Of course, as soon as you notice this...then you automatically fill your mind with the noise of your thoughts again, as you panic and think "Oh my god, there was no thought then! My mind was quiet!" - but for a few seconds, eventually, you will experience total quietness of the mind.

And the more you practise this, the longer those periods of quiet will last. And this can be very useful when you start to experience feelings of social anxiety - particularly in the Before & After event phases. Take yourself back to that Quiet Mind place, and stop those noisy thoughts for a while.

4) Make Online Connections

It can be incredibly daunting trying to make friends and connect with people in the real world when you have social anxiety.

One of the many reasons that I am SO thankful for the existence of the internet. At one time there was a huge stigma about "Online friendships" and how valid they were, but I think we've all moved past that now and have come to realise that the internet can be an incredibly useful tool in opening up opportunities for friendships with people we may otherwise never have met.

It's also a very useful way for social anxiety sufferers to take the first steps toward meeting new people and forming friendships. It's inevitably easier to communicate online when you're a social anxiety sufferer - you can think about what you're saying before you say it, you have that degree of distance which can be calming and you have the option to log off when you want to.

There's even the option of using online dating services to help with the incredibly difficult and sensitive problem of finding romance when you're a social anxiety sufferer, with specific websites dedicated to helping marginalised groups such as those with disabilities and sites dedicated to helping find matches for those who are unhappy being single after 50, a time in life when it can sometimes be particularly difficult to make romantic connections. There is a website or support group available to help with almost anything you can think of.

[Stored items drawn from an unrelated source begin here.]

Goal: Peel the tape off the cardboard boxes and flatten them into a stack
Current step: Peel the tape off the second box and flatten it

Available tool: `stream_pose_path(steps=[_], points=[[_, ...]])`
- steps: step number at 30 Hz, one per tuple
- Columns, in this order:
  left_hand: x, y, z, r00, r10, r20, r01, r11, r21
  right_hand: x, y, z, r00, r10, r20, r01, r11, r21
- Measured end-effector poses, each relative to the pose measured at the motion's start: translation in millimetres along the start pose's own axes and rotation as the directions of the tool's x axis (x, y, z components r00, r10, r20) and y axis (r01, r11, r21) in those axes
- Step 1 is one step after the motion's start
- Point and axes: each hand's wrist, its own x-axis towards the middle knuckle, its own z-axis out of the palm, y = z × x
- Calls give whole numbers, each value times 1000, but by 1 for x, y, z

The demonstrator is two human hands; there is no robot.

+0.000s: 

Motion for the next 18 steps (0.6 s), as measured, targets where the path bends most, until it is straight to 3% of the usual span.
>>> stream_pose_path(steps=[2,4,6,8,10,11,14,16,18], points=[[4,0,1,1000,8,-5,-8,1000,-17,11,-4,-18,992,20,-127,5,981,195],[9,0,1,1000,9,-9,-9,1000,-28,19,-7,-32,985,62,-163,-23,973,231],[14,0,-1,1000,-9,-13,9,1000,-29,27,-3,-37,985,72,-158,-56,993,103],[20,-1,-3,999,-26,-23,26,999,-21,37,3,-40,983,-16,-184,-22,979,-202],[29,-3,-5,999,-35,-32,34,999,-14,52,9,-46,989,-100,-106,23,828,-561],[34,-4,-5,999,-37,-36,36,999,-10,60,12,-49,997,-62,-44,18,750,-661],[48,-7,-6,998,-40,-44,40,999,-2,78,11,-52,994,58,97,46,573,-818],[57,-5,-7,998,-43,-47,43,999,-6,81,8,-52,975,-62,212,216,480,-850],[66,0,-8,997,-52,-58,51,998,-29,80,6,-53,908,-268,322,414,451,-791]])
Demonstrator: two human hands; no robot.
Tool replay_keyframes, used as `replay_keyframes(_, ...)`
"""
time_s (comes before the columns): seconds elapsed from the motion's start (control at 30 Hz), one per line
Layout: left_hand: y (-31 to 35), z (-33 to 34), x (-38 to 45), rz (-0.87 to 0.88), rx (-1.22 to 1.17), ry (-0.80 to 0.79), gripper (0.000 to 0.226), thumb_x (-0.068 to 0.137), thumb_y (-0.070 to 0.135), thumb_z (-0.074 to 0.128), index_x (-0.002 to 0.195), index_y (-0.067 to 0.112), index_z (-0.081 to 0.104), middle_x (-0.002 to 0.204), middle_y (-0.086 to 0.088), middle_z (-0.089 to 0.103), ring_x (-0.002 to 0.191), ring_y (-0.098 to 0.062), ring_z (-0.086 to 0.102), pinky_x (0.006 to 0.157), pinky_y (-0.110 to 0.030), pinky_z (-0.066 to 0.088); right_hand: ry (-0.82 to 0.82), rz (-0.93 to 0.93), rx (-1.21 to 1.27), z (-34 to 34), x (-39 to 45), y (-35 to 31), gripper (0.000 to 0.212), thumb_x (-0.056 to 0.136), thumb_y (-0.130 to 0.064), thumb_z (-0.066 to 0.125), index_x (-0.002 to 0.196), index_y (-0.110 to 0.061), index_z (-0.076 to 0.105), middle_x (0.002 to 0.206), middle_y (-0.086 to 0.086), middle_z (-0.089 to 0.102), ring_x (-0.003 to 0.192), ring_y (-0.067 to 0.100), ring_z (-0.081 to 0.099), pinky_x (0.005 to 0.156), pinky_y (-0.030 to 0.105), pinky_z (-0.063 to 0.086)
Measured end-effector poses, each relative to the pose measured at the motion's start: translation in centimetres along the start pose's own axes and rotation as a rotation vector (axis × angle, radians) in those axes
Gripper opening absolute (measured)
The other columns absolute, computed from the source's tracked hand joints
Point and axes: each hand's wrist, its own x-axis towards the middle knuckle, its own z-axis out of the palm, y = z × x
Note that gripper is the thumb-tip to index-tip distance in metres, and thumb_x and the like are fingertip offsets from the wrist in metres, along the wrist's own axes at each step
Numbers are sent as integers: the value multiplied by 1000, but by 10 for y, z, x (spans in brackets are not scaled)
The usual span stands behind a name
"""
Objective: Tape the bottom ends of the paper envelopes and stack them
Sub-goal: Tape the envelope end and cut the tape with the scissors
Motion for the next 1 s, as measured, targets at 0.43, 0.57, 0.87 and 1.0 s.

I personally found the website MeetUp to be really useful - through it I found a group of local anxiety sufferers who regularly arrange social events such as trips to the cinema or nature walks. If you're going to try to socialise and step outside your comfort zone, then starting with people who truly get it is ideal!

5) Consider CBT

I know how annoying it can be when you're told to try therapy - particularly CBT. Everyone suggests it, and most of the time you've either tried it already or you just really don't WANT to try it for whatever reason.

I get it. I've been there. Sometimes I still AM there.

But sometimes, CBT can surprise you. Sometimes, particularly for social anxiety, it can be helpful. And you can learn techniques that you can carry with you for the future.

It might not be a cure all, but it might just help a bit. So I do think it's worth a try.

I accessed CBT sessions free of charge through the NHS Depression & Anxiety service, which is a self referral service. Ask your GP for details of your local service or have a look on Google.